*Exercise brief:* With both ends included, repeat exactly the lines of the entries below from the one containing "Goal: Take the" down to the one containing "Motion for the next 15", and no others.

━━━━━ Entries provided ━━━━━

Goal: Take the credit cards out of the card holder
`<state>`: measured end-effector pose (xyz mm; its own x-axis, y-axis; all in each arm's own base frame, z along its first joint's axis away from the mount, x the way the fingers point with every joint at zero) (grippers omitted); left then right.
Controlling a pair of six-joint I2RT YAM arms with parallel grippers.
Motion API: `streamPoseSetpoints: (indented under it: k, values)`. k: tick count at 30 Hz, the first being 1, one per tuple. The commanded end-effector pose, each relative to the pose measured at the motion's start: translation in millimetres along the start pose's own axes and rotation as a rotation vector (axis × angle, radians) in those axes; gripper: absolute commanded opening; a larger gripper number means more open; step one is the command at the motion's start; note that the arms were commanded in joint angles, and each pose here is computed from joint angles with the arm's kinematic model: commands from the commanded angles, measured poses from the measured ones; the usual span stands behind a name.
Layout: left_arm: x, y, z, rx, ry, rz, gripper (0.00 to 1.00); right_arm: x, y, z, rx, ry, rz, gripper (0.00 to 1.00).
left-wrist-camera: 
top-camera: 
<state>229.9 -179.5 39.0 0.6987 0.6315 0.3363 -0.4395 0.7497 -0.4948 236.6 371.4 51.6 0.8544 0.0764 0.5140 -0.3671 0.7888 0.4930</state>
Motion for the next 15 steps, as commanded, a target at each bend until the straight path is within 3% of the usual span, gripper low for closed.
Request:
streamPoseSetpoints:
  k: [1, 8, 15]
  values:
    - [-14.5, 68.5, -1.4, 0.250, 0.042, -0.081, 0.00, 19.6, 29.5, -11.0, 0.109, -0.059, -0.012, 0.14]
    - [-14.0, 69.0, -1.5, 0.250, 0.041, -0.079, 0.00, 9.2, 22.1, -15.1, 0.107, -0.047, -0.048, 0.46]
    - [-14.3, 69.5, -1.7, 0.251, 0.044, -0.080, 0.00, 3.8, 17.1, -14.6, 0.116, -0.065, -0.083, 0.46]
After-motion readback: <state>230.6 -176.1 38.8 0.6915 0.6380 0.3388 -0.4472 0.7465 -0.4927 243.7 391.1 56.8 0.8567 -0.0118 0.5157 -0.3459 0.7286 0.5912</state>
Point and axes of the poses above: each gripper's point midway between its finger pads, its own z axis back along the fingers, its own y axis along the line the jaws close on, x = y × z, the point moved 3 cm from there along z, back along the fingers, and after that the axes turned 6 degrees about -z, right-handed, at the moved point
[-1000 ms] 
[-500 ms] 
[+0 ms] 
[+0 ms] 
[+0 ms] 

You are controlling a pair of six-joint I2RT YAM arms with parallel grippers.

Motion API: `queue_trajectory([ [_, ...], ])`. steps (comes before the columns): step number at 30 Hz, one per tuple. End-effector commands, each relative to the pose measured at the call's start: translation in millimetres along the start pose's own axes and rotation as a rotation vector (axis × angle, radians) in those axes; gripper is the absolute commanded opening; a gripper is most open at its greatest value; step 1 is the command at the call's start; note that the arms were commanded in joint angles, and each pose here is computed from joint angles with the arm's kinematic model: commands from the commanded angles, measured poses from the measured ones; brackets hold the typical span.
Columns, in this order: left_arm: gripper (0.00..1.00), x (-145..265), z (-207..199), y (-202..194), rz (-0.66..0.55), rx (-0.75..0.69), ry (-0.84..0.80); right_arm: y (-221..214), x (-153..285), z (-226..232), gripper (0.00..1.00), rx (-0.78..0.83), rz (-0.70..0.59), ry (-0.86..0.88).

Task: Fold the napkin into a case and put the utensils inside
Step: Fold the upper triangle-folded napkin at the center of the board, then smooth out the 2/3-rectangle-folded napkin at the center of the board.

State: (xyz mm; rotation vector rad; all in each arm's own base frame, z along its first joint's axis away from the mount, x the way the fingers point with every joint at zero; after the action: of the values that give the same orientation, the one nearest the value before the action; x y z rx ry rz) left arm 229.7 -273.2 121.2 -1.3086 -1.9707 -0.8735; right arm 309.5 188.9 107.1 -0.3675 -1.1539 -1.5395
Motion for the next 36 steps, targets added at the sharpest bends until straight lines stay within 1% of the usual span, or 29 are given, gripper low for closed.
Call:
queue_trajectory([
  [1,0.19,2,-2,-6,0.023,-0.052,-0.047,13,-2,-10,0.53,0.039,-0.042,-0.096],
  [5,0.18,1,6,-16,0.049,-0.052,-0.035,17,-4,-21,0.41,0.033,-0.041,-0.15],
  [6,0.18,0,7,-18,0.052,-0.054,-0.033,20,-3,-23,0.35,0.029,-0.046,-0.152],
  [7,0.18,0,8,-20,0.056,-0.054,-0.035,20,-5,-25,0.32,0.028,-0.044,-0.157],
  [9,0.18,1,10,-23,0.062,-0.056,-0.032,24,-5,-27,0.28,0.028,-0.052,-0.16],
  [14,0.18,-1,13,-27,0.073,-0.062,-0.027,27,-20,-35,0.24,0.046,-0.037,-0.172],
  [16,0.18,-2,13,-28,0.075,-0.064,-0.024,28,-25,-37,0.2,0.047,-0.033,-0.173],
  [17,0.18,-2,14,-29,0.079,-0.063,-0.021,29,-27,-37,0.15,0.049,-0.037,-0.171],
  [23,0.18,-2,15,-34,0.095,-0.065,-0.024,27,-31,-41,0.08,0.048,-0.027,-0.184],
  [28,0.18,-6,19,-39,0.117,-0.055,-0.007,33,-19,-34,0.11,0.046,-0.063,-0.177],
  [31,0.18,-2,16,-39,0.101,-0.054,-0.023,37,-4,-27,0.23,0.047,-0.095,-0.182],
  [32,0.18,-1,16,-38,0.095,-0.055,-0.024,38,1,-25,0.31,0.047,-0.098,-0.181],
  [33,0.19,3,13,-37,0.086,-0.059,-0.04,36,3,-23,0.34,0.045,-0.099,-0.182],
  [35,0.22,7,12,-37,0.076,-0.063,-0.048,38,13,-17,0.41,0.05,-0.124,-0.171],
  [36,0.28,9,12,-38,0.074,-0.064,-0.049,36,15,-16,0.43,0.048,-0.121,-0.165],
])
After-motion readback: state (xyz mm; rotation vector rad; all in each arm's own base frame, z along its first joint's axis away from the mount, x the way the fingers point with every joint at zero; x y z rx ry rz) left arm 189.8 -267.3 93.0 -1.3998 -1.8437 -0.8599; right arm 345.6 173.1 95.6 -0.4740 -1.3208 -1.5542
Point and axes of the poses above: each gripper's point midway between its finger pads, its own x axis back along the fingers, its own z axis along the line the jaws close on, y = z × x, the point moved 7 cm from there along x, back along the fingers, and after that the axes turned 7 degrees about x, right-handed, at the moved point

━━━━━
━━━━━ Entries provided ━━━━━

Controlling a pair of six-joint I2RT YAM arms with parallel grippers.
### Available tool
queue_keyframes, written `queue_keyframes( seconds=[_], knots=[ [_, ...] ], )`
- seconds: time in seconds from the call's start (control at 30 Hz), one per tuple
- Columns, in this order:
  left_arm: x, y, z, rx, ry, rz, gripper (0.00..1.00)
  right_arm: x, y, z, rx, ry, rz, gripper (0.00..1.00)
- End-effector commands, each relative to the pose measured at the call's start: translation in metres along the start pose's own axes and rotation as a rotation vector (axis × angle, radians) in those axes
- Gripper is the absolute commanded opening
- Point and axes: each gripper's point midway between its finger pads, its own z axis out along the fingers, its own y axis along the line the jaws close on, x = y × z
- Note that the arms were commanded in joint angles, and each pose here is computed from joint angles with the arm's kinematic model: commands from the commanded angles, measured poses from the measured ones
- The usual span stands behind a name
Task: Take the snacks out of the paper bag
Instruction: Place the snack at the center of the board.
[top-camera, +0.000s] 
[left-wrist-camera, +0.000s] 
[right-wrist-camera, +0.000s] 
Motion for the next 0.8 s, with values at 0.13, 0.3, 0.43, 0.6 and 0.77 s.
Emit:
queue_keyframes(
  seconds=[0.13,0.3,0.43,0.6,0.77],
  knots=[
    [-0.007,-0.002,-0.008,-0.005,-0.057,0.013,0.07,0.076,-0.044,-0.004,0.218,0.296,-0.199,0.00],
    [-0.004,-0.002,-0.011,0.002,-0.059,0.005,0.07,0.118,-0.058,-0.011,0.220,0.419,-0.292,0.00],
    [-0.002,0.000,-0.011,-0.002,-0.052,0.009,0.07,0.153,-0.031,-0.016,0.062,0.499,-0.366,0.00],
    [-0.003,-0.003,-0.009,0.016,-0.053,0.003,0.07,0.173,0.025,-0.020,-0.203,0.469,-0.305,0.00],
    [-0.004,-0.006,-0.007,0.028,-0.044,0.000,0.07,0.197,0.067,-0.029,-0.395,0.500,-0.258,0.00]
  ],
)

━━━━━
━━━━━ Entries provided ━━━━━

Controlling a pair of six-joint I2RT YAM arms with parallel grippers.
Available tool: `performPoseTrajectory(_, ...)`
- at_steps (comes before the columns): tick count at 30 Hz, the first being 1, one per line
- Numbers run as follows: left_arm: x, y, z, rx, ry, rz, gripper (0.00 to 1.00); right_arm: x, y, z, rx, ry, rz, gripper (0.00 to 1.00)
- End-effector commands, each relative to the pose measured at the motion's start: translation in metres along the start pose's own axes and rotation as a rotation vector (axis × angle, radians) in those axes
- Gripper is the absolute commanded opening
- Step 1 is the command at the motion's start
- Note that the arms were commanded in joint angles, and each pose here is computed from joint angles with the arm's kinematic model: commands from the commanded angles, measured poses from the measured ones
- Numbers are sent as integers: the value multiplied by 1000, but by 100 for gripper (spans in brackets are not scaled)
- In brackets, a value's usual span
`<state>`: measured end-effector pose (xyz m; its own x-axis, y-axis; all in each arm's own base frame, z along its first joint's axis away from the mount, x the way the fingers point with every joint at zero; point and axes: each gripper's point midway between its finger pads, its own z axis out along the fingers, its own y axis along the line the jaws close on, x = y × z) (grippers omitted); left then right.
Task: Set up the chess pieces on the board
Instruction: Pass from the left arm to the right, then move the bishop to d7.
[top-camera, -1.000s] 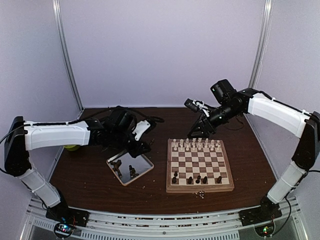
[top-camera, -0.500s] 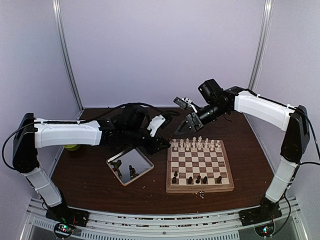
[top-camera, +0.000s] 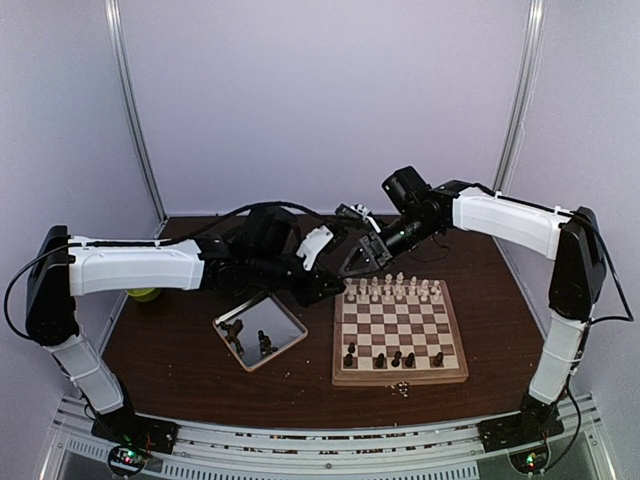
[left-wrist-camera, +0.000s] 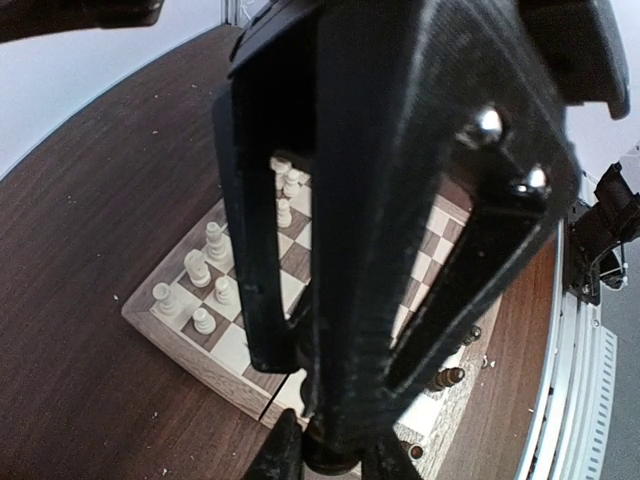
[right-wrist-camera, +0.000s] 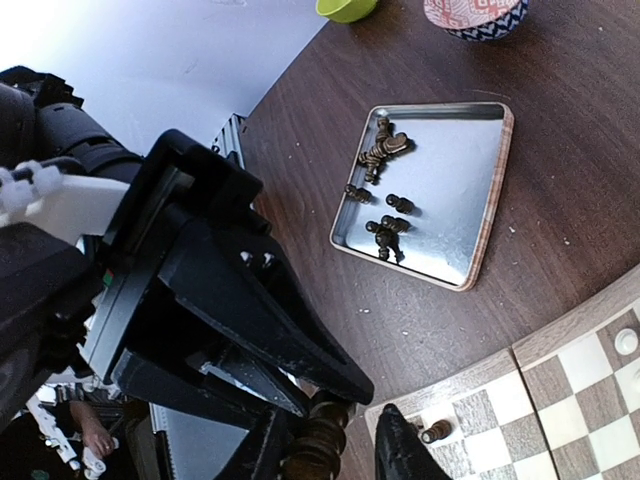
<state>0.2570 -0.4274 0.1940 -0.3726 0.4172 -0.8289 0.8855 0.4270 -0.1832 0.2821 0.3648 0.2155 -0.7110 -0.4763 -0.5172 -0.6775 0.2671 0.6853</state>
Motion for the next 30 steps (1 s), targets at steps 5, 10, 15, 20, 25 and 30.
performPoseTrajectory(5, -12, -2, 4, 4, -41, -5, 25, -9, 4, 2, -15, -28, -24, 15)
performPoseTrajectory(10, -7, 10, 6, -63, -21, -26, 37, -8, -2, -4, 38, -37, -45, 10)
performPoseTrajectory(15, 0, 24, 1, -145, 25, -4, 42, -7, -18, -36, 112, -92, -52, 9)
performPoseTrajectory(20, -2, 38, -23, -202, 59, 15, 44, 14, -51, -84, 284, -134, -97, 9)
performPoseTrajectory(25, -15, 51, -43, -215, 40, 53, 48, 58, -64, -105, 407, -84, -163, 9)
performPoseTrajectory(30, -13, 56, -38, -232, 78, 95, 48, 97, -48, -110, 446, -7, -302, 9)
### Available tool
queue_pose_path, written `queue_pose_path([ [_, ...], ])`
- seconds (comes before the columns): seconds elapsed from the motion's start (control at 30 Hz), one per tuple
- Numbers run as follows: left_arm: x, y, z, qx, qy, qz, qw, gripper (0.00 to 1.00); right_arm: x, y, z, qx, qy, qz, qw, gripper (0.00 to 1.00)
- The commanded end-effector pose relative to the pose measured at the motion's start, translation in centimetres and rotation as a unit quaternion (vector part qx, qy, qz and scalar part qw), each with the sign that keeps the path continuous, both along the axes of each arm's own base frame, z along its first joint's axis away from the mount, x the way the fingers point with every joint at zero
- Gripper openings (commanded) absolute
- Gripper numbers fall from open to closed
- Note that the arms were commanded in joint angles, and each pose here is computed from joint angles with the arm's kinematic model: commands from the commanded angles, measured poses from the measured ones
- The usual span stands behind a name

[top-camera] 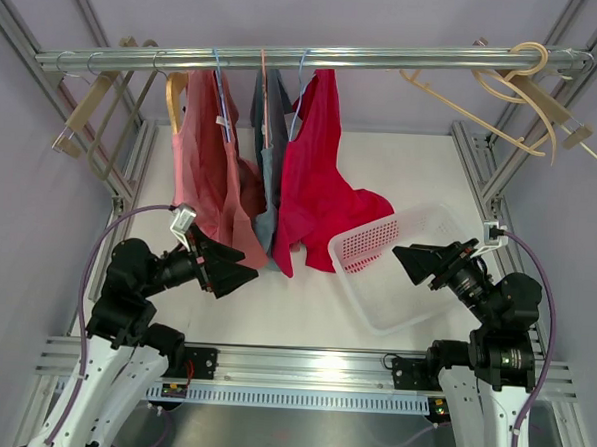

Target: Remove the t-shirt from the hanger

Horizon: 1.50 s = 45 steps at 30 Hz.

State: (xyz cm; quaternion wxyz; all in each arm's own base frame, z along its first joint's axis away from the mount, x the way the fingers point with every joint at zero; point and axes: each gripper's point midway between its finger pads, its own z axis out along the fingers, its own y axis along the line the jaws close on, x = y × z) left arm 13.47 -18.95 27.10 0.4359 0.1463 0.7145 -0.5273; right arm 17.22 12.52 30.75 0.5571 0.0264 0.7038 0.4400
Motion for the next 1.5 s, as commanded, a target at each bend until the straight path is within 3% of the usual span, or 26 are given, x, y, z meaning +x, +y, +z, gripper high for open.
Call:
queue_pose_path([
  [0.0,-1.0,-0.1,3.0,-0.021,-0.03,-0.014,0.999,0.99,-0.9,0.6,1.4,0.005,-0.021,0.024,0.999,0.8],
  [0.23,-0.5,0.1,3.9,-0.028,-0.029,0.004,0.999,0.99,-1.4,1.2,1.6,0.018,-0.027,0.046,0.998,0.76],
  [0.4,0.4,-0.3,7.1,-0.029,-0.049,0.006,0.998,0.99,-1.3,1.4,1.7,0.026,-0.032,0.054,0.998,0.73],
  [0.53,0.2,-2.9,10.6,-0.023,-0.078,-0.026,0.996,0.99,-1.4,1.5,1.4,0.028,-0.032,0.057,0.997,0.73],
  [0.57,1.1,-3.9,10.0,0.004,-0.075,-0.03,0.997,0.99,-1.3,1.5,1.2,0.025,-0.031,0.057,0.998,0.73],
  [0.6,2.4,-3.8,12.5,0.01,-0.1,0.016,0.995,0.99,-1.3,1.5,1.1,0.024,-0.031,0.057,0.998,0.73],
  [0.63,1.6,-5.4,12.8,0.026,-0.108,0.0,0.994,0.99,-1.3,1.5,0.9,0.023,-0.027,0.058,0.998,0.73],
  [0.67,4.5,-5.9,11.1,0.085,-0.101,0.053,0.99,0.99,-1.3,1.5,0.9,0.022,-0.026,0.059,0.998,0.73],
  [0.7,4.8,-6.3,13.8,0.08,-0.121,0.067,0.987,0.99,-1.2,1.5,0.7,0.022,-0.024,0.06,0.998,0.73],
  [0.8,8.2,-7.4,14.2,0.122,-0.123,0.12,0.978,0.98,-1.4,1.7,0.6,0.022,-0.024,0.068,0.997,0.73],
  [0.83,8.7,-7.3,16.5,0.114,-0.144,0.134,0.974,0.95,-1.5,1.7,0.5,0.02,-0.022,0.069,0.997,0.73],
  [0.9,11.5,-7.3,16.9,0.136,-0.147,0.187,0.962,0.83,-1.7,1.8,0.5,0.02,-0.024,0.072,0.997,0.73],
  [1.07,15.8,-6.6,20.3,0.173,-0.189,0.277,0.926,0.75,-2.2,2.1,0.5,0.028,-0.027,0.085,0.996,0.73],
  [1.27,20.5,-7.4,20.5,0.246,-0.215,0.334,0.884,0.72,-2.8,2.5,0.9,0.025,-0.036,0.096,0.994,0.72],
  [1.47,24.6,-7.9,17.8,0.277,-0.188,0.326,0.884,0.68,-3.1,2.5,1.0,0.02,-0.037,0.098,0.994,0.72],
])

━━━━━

*Response to the task:*
Goal: Take the credit cards out of the card holder
`<state>`: measured end-effector pose (xyz mm; its own x-axis, y-axis; all in each arm's own base frame, z along its first joint's axis away from the mount, x the way the fingers point with every joint at zero) (grippers omitted); left then right.
Controlling a pair of six-joint I2RT YAM arms with parallel grippers.
Motion API: `streamPoseSetpoints: (indented under it: k, values)`. k: tick count at 30 Hz, the first being 1, one per tuple. The commanded end-effector pose, each relative to the pose measured at the motion's start: translation in millimetres along the start pose's own axes and rotation as a rotation vector (axis × angle, radians) in those axes; gripper: absolute commanded opening; a larger gripper number means more open; step one is the command at the motion's start; note that the arms were commanded in joint angles, and each pose here is computed from joint angles with the arm's kinematic model: commands from the commanded angles, measured poses from the measured ones; the usual span stands behind a name.
Layout: left_arm: x, y, z, rx, ry, rz, gripper (0.00 to 1.00); right_arm: x, y, z, rx, ry, rz, gripper (0.00 to 1.00).
left-wrist-camera: 
top-camera: 
<state>229.9 -179.5 39.0 0.6987 0.6315 0.3363 -0.4395 0.7497 -0.4948 236.6 371.4 51.6 0.8544 0.0764 0.5140 -0.3671 0.7888 0.4930</state>
Motion for the next 15 steps, as commanded, a target at each bend until the straight path is within 3% of the usual span, gripper low for closed.

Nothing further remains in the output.